- **Your task**
Among the entries below, extract exactly the lines that run from the one with "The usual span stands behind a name" through the one with "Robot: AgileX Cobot", both ends included.

[Collected data entries]
════
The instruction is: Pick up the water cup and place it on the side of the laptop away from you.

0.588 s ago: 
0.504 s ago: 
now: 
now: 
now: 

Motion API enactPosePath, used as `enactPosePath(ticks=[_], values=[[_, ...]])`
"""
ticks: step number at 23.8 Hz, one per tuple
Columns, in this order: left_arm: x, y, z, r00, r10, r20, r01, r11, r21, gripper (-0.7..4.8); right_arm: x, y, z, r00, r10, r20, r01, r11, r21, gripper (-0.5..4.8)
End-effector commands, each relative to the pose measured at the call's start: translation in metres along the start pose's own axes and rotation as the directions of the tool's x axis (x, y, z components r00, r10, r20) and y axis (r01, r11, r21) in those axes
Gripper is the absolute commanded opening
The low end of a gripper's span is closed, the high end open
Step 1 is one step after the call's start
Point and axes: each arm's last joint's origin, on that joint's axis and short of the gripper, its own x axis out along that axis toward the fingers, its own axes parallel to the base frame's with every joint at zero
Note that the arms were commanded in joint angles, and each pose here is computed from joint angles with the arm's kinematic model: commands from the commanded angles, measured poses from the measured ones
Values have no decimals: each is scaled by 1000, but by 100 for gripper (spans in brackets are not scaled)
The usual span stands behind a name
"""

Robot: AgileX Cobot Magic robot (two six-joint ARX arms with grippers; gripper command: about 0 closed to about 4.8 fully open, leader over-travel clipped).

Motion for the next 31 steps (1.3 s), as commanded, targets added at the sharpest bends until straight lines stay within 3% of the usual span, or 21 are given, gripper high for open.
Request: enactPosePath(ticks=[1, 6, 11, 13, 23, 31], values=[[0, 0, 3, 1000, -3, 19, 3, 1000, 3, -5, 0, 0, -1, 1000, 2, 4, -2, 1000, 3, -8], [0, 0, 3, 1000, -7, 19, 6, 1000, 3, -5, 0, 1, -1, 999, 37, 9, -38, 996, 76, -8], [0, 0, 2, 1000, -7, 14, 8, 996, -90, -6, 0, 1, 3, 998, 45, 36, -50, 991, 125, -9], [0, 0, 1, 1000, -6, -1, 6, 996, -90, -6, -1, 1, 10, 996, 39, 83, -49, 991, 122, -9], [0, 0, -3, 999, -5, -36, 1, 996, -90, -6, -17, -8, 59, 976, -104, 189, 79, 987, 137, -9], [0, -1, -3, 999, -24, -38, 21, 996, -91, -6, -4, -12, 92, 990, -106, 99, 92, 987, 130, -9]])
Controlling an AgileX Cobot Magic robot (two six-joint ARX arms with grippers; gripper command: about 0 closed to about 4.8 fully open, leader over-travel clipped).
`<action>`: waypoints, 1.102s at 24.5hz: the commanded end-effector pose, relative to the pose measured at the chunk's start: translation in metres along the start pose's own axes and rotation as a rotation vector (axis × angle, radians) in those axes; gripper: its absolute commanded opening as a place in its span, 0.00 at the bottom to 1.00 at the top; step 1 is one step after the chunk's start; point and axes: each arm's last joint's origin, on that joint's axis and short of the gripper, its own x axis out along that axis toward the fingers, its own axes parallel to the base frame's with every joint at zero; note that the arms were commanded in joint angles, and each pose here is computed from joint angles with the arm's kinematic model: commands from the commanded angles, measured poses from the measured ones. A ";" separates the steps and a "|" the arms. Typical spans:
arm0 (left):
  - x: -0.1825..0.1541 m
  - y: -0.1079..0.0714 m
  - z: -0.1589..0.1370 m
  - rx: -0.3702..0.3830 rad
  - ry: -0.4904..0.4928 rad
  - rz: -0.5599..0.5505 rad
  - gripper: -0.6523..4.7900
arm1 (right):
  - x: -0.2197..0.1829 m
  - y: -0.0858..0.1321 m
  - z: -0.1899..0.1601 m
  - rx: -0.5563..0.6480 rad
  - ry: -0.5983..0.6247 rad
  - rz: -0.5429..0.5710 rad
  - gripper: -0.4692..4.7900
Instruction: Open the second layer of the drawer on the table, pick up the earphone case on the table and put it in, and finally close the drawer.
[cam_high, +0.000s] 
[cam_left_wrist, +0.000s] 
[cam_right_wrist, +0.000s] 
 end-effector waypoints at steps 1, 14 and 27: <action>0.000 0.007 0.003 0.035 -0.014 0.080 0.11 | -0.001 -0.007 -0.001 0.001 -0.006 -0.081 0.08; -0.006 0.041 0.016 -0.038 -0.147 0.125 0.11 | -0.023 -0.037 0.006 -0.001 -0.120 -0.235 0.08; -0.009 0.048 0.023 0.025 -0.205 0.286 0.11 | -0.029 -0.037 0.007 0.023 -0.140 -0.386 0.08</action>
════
- **Task answer**
The usual span stands behind a name
"""

Robot: AgileX Cobot Magic robot (two six-joint ARX arms with grippers; gripper command: about 0 closed to about 4.8 fully open, leader over-travel clipped).

No additional answer is needed here.